• What this task involves: Exact copy, pictures excluded: output the lines from the opening of the entries through the line bearing "left then right.".

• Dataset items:

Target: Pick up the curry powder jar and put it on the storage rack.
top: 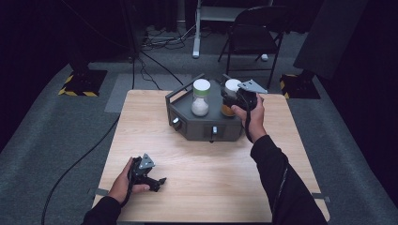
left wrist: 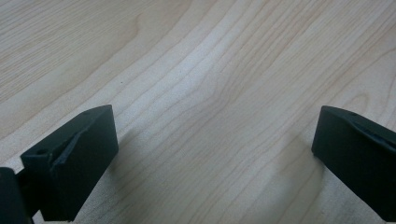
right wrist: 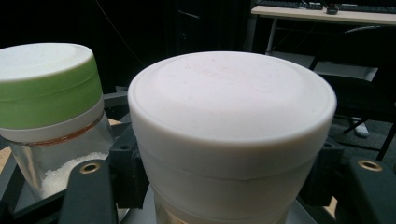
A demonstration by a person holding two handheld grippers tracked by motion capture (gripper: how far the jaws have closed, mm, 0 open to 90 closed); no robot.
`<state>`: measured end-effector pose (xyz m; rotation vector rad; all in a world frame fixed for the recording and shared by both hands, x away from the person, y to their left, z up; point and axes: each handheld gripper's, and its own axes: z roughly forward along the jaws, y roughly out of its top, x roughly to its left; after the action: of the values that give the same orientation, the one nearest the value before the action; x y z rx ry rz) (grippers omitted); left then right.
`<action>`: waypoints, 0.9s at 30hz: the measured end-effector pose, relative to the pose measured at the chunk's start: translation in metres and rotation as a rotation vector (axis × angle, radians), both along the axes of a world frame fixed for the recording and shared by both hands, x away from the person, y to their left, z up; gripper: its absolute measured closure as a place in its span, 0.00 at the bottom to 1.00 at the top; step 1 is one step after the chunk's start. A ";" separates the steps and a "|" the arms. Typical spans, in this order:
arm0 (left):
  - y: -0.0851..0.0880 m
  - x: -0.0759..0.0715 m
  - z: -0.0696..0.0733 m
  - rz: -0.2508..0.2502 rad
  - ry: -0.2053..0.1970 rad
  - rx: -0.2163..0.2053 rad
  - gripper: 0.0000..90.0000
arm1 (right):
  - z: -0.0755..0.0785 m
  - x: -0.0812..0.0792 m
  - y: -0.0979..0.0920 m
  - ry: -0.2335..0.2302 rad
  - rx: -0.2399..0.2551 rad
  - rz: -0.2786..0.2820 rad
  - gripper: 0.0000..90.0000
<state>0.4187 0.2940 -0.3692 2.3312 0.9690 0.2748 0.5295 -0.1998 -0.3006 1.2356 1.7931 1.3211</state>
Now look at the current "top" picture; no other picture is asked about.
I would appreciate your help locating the white metal desk frame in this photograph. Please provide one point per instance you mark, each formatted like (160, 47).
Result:
(197, 37)

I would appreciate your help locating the black folding chair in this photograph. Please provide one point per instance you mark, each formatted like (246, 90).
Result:
(253, 34)

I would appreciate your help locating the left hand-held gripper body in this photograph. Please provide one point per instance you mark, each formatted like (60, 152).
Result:
(140, 170)

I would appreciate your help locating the glass jar of orange powder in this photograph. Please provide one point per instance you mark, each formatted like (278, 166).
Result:
(231, 110)

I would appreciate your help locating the glass jar of white powder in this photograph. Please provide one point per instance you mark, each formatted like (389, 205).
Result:
(200, 106)

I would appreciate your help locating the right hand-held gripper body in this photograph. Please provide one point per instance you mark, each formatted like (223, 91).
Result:
(247, 95)

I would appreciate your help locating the black tripod pole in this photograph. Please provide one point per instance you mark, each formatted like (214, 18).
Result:
(133, 31)

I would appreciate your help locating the black stand with striped base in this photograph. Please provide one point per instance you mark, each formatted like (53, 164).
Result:
(84, 82)
(300, 87)

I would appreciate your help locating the person's left hand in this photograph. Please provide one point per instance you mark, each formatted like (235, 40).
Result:
(120, 187)

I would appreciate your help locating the person's right hand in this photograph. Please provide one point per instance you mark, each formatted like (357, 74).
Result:
(256, 120)

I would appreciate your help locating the grey tape strip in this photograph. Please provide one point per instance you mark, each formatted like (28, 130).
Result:
(321, 197)
(99, 192)

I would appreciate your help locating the grey tilted panel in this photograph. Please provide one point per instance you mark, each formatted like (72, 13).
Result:
(331, 34)

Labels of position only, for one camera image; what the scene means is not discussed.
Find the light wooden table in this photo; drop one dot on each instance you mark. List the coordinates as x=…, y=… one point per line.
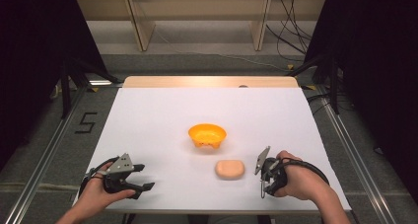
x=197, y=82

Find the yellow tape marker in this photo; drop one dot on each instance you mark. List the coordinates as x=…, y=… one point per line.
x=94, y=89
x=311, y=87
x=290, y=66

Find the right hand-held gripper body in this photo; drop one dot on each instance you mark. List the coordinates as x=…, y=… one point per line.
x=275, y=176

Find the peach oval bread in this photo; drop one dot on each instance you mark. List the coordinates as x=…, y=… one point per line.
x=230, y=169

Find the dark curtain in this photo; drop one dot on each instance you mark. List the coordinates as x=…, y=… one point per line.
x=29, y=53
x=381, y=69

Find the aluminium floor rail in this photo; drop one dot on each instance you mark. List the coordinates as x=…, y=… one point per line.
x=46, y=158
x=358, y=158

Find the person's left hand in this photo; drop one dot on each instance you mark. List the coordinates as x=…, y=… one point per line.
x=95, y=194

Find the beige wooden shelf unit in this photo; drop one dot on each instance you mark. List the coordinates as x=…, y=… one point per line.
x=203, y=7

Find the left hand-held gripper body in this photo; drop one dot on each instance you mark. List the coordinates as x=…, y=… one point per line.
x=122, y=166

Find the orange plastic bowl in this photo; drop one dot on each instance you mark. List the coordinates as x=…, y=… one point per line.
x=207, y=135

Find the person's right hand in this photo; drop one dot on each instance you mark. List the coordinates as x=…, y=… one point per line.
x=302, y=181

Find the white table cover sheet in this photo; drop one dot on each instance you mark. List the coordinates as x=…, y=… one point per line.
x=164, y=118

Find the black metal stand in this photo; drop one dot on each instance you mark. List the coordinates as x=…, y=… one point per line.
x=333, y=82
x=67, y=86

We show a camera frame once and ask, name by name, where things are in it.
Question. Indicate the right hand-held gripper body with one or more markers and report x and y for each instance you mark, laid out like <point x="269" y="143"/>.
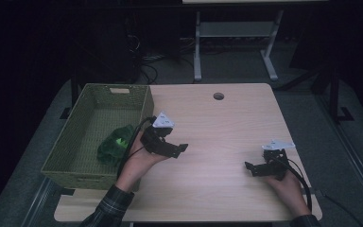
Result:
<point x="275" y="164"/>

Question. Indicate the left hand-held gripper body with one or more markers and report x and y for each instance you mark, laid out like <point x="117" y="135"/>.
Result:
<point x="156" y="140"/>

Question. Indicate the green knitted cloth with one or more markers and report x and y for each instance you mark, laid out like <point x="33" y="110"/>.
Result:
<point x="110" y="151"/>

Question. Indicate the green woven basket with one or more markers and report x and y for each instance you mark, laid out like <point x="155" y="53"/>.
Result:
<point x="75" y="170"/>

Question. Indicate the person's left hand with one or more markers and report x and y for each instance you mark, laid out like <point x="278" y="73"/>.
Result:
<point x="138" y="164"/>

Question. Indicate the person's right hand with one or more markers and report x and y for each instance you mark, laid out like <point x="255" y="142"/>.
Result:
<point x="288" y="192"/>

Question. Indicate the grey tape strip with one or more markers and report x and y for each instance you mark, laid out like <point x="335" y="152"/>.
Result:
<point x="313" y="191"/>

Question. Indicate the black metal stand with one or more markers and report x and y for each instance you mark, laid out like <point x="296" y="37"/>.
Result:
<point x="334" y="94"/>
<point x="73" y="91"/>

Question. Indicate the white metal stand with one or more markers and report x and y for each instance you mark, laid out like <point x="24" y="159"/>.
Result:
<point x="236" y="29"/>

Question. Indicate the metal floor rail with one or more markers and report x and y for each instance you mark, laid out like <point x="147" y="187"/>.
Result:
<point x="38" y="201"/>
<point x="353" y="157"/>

• Solution:
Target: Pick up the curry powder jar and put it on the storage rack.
top: 
left wrist: 
right wrist: 
A demonstration by a person holding two handheld grippers tracked by motion capture (gripper: how far the jaws have closed, mm, 0 open to 90 closed); no robot.
`<state>`: measured end-effector pose (xyz m; rotation vector rad; all in a world frame fixed for the recording and shared by both hands, x away from the person, y to their left, z up; point and axes: each handheld gripper's, and its own axes: z roughly forward along the jaws, y roughly out of its top, x roughly to its left; after the action: of the values that give the same orientation, the one nearest the value before the action; x y z rx ry rz) (grippers omitted); left then right.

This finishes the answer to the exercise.